Possible max player count in one place? [26m40s]
- Guesses: 100, maybe 200. It's not what you can do with server performance per se. Some things have to be metered by the performance of the slowest player. (Min spec computers, bandwidth per region etc).
Possibility of more numbers in combat-free cities? [30m]
- While they're armistice zones, yes. But moment armistice zone goes away, no. (But says has never found an effective crime & punishment system in multiplayer game. Thinks more wallet impact would be an effective stick to guide player behaviour etc. [32m4s])
Base building: [34m50s]
- Still unsure as to exactly how they're going to work. If you can store ships, inventory etc there, he can't see them persisting in an attackable form when you're offline. [Even if it's on the shard that you were on]. What he could see, to tackle 'combat logging' style exploits, that if there were people / hostiles in the area, he could see keeping it around in that shard. But in general has to assume they're no different than bunkers. Even if you drop a bomb on them right now, it may destroy some defensive installations, or local players, but the base itself is indestructible.
Merchantman / Privateer marketplaces: [37m55s]
- Would have the same issues as bases, and as capital ships, on server meshing front. How are they going to exist in the game? Will they be attackable? Will it be that if it's in motion, it'll be attackable. If it's parked, maybe it'll be indestructible? (Similar to ED's Carriers etc).
On large owned items persisting: [38m55s]
- CIG will need to decide whether they allow these things to persist when owner not there etc.

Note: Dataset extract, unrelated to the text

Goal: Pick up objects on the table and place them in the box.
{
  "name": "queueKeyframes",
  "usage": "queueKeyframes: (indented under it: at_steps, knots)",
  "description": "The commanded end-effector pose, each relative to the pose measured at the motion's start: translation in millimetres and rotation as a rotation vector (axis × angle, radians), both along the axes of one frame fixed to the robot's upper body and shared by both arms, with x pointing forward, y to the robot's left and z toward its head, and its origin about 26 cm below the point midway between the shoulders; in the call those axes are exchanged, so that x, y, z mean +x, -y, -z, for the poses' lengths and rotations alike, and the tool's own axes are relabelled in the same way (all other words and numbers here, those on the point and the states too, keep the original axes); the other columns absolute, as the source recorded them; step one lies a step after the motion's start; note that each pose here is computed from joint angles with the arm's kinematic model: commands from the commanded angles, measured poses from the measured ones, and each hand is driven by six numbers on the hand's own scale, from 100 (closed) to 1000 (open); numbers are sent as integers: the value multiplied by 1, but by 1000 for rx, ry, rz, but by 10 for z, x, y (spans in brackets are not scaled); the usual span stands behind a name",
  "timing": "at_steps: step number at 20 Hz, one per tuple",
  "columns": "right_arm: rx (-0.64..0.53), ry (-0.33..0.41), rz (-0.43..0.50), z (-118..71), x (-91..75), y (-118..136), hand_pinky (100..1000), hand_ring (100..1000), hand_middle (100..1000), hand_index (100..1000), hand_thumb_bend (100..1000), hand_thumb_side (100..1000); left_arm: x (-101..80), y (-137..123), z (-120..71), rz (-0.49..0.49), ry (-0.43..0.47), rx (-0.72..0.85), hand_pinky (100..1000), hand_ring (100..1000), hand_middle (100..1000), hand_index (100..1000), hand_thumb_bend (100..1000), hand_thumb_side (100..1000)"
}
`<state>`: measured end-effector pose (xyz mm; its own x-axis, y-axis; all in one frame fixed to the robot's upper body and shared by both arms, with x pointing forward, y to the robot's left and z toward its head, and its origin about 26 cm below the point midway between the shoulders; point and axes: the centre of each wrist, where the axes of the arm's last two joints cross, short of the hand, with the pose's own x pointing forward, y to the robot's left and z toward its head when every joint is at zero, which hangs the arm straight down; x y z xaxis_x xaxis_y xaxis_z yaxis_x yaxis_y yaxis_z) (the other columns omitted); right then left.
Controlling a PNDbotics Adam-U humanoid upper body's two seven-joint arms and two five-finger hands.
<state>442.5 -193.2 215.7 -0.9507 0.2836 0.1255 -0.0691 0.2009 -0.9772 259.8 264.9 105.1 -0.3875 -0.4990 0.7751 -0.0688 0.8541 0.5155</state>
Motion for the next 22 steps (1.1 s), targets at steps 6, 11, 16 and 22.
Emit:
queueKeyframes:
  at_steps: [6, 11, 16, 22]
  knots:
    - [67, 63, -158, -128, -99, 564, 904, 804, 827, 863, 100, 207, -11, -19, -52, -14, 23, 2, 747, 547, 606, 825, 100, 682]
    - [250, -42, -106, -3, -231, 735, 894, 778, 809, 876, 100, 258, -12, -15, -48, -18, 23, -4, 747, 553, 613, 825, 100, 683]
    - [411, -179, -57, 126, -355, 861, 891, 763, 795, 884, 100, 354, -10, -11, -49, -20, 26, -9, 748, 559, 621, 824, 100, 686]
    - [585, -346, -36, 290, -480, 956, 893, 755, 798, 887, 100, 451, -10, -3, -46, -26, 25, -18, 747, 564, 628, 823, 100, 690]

- Items with low friction to ownership can cause issues. Imagine a world where every other person owns a Merchantman. (Not something that he thinks is likely, but something that could happen). Backend guys can't rely on players being sensible, you have to protect against the worst case. IE: What would happen if everyone bought a BMM and decided to park them all together?
On devs versus stakeholders: [41m55s]
- Won't hear more on the above until they've experimented with it and have some results.
- "I know from my own side as a programmer you can sit there and say: This is what the limit's going to be. And there will be stakeholders who go: No, I don't believe that. Until you actually prove to them what happens when those limits get exceeded... Some of the stuff is actually proving to both sides that there is an issue. And then seeing how both sides decide to solve it."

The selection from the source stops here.